Do boards know the organisation's risk appetite? Honest boards will acknowledge that they don't know how to define risk appetite.

It requires a structured approach that extracts risk/ return scenarios that reflect strategic objectives and then solicits a risk/ return trade-off that directors must select.

In my experience, this simple exercise consistently demonstrates that directors choose options that contradict the stated strategy, and highlights the lack of a common understanding of strategy.

Strategy informs risk appetite and vice versa, so it is important that risk appetite is revised to align with strategy formulation.

I am passionate about this component and work with boards on a pro-bono basis to assist.

Educate and apply

Educate and train stakeholders in risk taking behaviours/mindset.

A structured three-hour training program administered by the CRO builds risk management capability, relationships, gains business insight and intelligence, and positions the risk function to assist on a prioritised basis.

Many believe they understand risk management, what I have found across the 1,500 people that 1 have worked with in my training sessions, is that the overwhelming majority of people have never started with objectives.

When we work through a syndicate style case study method, most people walk away with a changed mindset and behaviours of how to manage risk.

This is a key leadership capability that is not understood, nor applied, without proper training.

I have run volunteer sessions for interested stakeholders to address the lack of proper training in risk management.

Ditch the checklist approach and software investment, and focus on culture checklists stop people thinking, and software makes risk management bureaucratic.

I always say, encourage independent thinking and design systems that achieve objectives.

Do not get lost in a risk management system an all too common occurrence.


The key difference between entrepreneurial and corporate risk is best conveyed in the following themes, as I have experienced:

- Entrepreneurs focus on customer outcomes/objectives, and only then on risk-taking behaviours

- Large corporates focus on risk management, rather than risk taking

- Entrepreneurs focus on achieving objectives, corporates focus on managing risk

- Entrepreneurs encourage opportunity seeking behaviour, while corporates encourage risk averse behaviours not withstanding the above, it is important to note that startups represent the entrepreneurial spirit that can be dampened by large corporate mentality, specifically, my gap analysis shows where the divide is greatest.


  • 'You will never amount to anything based on the colour of your skin' South African apartheid regime
  • 'Without banking experience you will never get into the financial services industry' recruitment agent advice before I landed a job with Suncorp.
  • 'You are too nice to be CEO' various colleagues who perceive that to be CEO you need to be a 'bully'

I am inspired by entrepreneurs who go about providing customer solutions. I promote proper risk management behaviours across all business people and share my intellectual property for the benefit of the practice of risk management.

Similarly, I champion merit based ethnic diversity in leadership positions across Australia.

Education has allowed me to benefit from standing in some of Australia's leading boardrooms and be given a voice.

I have worked in a volunteer capacity with CPA Australia to encourage students to consider the merits of studying a career in finance, business and accounting.

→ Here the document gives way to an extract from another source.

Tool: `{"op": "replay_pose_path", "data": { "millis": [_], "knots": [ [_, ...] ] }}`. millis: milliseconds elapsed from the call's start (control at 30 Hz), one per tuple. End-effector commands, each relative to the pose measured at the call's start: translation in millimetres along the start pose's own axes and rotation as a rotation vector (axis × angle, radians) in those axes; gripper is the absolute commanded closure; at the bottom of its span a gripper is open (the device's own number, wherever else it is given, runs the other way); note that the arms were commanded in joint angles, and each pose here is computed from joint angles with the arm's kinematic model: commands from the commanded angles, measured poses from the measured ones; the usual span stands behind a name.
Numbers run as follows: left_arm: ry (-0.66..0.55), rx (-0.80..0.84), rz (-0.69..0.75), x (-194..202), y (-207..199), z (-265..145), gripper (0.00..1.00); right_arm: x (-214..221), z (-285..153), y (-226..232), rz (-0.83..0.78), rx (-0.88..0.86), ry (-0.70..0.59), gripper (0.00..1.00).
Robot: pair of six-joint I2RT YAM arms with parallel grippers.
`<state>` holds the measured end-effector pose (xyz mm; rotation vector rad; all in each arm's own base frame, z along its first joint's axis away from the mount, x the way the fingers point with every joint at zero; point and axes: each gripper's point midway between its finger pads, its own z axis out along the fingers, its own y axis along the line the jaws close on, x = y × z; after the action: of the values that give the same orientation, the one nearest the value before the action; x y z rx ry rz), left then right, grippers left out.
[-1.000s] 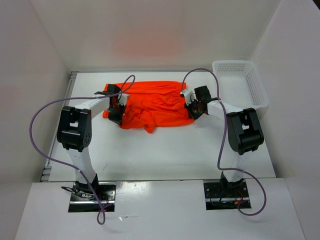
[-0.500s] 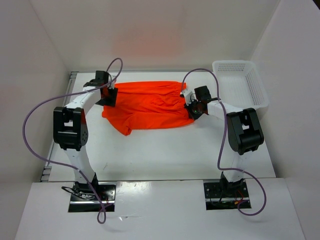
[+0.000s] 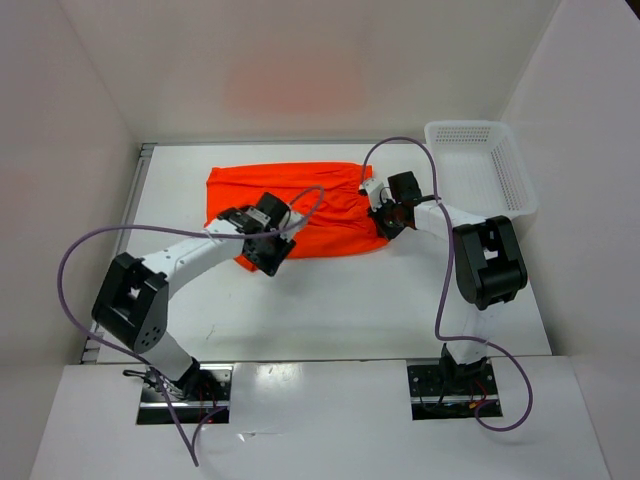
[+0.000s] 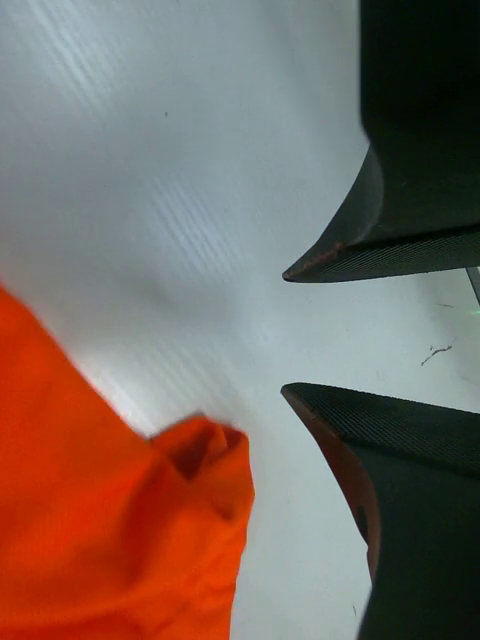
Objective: Fold and stack the shorts
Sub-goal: Flatten the shorts out
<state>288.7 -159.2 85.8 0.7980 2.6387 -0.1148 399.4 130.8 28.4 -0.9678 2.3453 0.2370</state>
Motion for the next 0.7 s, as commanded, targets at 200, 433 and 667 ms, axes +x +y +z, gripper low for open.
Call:
{"op": "replay_pose_path", "data": {
  "millis": [200, 433, 667],
  "knots": [
    [-0.022, -0.309, -0.038, -18, 65, 30, 0.47, 0, -8, 5, -0.037, 0.000, 0.012, 1.00],
    [0.026, -0.044, -0.202, 8, 68, 24, 0.47, 10, -12, 11, -0.032, -0.008, 0.029, 1.00],
    [0.064, 0.112, -0.211, 22, 39, 39, 0.42, 9, -15, 7, -0.044, 0.012, 0.029, 1.00]
  ]
}}
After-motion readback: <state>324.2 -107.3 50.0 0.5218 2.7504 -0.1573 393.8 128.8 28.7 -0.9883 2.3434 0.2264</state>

The dynamic energy and enthusiasm evident in startups is something that I would like to see replicated in corporate Australia. Australia has an amazing opportunity to position itself as a hub for entrepreneurial activity.

To that end, I recommend startups adopt a large corporate and help them reinvent their strategy and execution, including their leadership, risk taking and focus on customer. I believe that corporate Australia can learn from startups and improved their leadership and risk management.

This can be achieved through seeking mentoring support from a startup and even spending a day in a startup.

My father would be proud to know that his legacy (opportunity versus risk) lives, and resulted in me listing a startup on the Australian Stock Exchange (ASX) on 4 June, 2015, his birthday.